TASK OBJECTIVE: Among the lines of the data, copy those that hold "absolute".

DATA EXTRACT:
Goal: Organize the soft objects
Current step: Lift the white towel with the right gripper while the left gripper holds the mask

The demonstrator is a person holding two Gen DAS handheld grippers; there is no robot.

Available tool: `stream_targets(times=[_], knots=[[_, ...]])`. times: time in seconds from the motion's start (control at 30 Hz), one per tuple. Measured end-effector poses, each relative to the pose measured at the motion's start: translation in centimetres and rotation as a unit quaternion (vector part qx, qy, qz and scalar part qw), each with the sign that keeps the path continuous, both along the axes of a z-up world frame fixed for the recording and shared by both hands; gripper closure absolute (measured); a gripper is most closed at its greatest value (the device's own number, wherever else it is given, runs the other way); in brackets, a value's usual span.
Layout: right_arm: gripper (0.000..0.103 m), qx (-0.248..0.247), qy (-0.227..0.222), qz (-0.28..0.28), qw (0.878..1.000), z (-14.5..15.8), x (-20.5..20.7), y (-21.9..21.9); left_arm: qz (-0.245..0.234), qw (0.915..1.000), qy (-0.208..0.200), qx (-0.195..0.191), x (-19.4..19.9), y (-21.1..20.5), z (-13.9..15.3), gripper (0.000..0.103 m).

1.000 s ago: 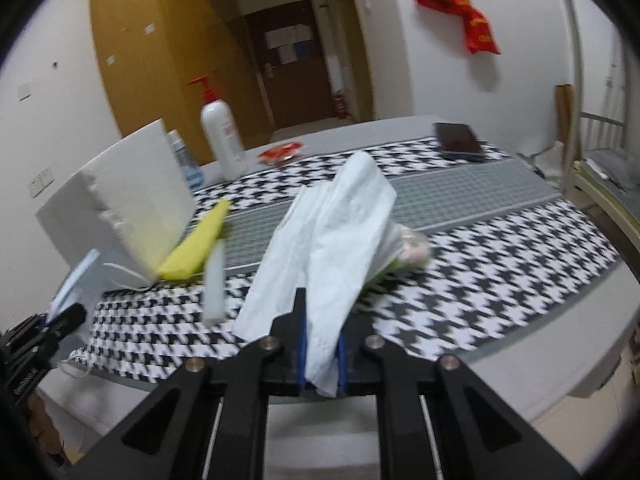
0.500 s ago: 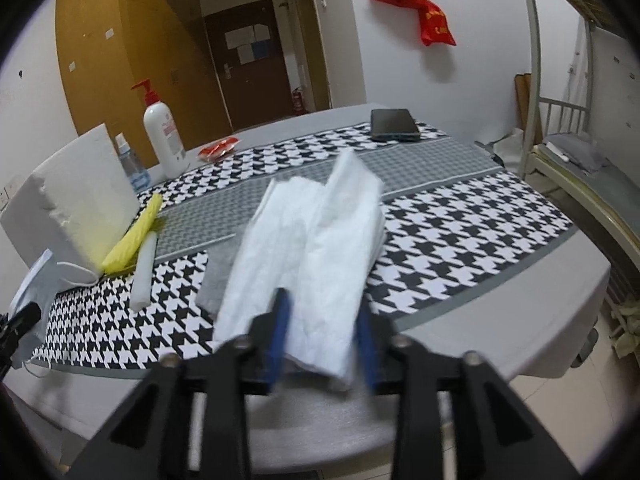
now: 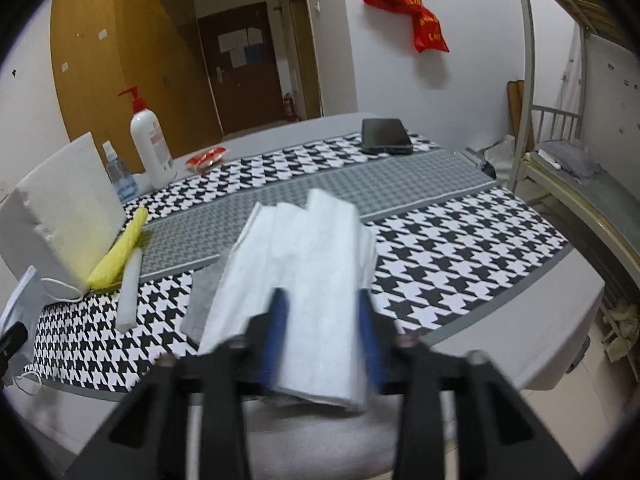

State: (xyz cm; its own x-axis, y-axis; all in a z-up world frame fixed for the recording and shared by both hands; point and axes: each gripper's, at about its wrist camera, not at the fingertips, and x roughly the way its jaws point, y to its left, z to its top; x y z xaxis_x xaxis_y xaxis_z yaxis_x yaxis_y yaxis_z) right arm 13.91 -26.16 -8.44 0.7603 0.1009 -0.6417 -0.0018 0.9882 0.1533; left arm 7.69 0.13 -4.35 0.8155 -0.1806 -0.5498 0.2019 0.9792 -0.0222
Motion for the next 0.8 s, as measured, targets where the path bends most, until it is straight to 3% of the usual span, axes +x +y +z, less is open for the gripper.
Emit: stream_targets(times=[0.03, 0.13, 0.53, 0.8], knots=[[0.087, -0.001, 0.002, 0.002, 1.000, 0.0, 0.0, 0.0, 0.000, 1.0000, 0.000, -0.001, 0.0, 0.0, 0.0, 0.085], [0.092, 0.002, 0.002, 0.002, 1.000, 0.4, -0.1, 0.1, -0.002, 1.0000, -0.001, -0.001, -0.1, 0.0, 0.1, 0.085], [0.093, 0.025, -0.075, 0.036, 0.996, 7.2, -1.5, 1.6, 0.014, 0.9998, -0.013, -0.011, -1.0, 1.1, 0.8, 0.085], [0.093, 0.037, -0.092, 0.071, 0.993, 9.2, -1.5, 3.8, 0.030, 0.9991, -0.025, -0.012, -1.8, 2.4, 1.7, 0.085]])
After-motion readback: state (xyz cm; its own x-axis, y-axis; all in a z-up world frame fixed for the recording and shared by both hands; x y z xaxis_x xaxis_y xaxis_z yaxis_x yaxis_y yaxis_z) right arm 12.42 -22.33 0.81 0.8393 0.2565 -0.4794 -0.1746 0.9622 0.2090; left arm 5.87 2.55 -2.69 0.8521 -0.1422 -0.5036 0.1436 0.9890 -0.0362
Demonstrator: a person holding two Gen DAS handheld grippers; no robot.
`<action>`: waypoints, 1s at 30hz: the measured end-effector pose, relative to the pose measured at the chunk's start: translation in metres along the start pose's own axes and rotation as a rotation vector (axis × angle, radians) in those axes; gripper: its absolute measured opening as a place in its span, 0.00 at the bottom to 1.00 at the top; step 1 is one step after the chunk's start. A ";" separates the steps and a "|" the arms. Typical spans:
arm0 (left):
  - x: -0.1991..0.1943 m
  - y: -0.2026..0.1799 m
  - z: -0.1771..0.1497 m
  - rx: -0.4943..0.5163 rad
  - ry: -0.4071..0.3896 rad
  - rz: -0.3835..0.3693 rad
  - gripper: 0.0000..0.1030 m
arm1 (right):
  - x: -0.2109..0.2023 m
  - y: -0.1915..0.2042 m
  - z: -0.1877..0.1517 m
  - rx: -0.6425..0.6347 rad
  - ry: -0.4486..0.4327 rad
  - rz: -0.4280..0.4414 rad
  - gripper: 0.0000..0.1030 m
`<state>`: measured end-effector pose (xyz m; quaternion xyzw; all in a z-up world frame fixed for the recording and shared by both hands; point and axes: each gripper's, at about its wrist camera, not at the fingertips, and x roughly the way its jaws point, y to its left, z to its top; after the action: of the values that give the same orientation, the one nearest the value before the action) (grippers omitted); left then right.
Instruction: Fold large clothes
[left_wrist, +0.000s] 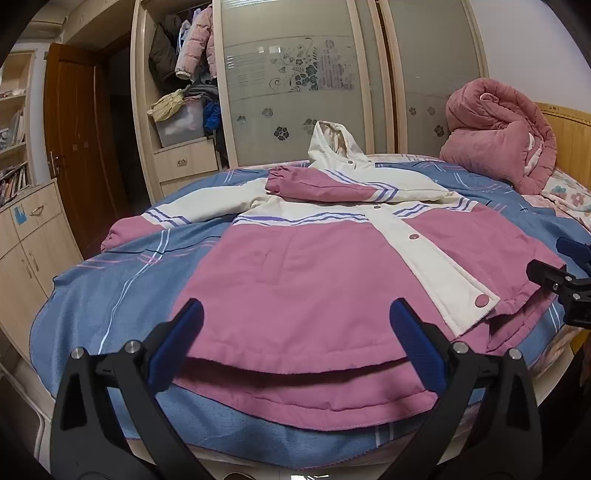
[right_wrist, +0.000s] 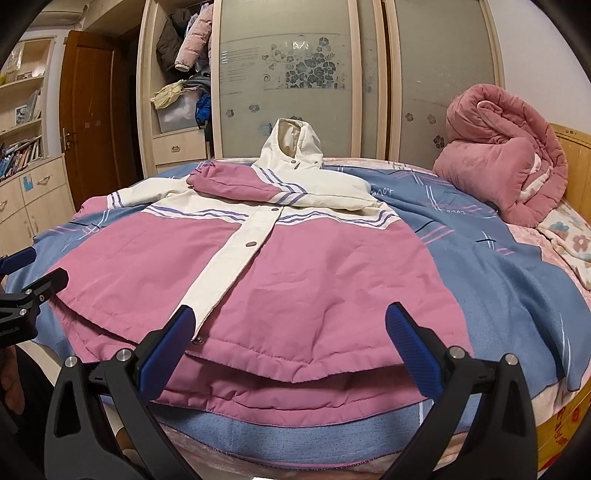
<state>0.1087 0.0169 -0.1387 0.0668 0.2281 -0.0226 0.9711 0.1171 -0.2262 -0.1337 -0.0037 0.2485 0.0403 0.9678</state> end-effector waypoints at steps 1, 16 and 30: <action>0.001 0.000 0.000 -0.003 0.000 -0.001 0.98 | 0.000 0.000 0.000 0.000 0.000 0.000 0.99; 0.007 -0.005 0.002 0.002 0.008 -0.023 0.98 | -0.001 0.001 0.002 0.012 -0.002 0.021 0.99; 0.071 0.229 0.069 -0.523 0.146 -0.135 0.98 | 0.004 -0.006 0.005 0.040 0.010 0.046 0.99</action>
<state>0.2190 0.2330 -0.0820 -0.1998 0.2994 -0.0229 0.9327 0.1233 -0.2318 -0.1318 0.0212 0.2540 0.0577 0.9653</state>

TASK ANSWER:
Available tool: `stream_targets(times=[_], knots=[[_, ...]])`. times: time in seconds from the motion's start (control at 30 Hz), one per tuple. Measured end-effector poses, each relative to the pose measured at the motion's start: translation in centimetres and rotation as a unit quaternion (vector part qx, qy, qz and scalar part qw), each with the sign that keeps the path continuous, both along the axes of a z-up world frame fixed for the recording and shared by both hands; gripper closure absolute (measured); a gripper is most closed at its greatest value (the device's own number, wherever else it is given, runs the other way); in brackets, a value's usual span.
`<action>`: waypoints, 1s at 30hz: the measured end-effector pose, relative to the pose measured at the chunk's start: translation in metres along the start pose's own axes and rotation as a rotation vector (axis × angle, radians) in those axes; gripper: its absolute measured opening as a place in its span, 0.00 at the bottom to 1.00 at the top; step 1 is one step after the chunk's start. A ";" separates the steps and a "|" the arms. Typical spans:

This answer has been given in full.